Publishers had since the late eighteenth century been reorganizing their business in such a way that they may be taken as the first great appearance of the capitalistic method of production.” (p.53)

Bloom cites John Feather: “The British book trade in the nineteenth century was a modern industry in every way. It took advantage of mechanised systems of production, developed highly efficient distribution arrangements based on the most up-to-date means of transport, and evolved a division of labour both between and within its various branches. Many firms were still family businesses, but they were large and well-organised, and many of their owners were employers of labour on a substantial scale.
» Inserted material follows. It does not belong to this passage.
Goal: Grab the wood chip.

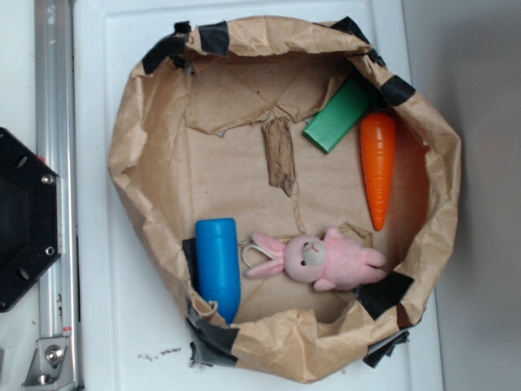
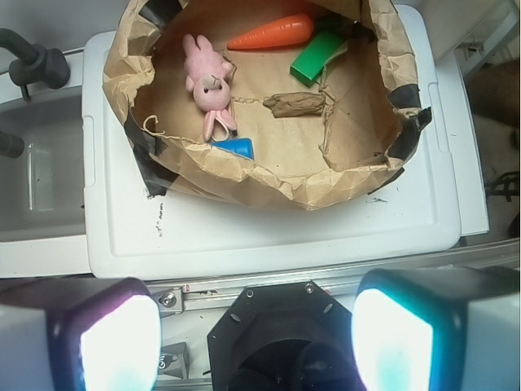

Millions of pounds of capital investment poured into the trade, much of it generated directly from profit. It was inevitable that attitudes within the industry also underwent a profound change. The parochialism of the battle for literary property and the restrictive practices of the congers and the trade sales vanished into history; the trade was in the marketplace, and the first consideration was economic success in the face of competition.” (John Feather cited, Bloom, p.57)

Bloom again… “By the end of the nineteenth century almost all of Britain’s workforce could read …and by the 1840s Britain was already a ‘print-dependent society’.” (p.59)

Ref: (italics in original) Clive Bloom (1996) Cult Fiction: Popular reading and pulp theory. Macmillan Press Ltd: London    [reference is made to: John Feather, A History of British Publishing (London: Routledge, 1988), p.137]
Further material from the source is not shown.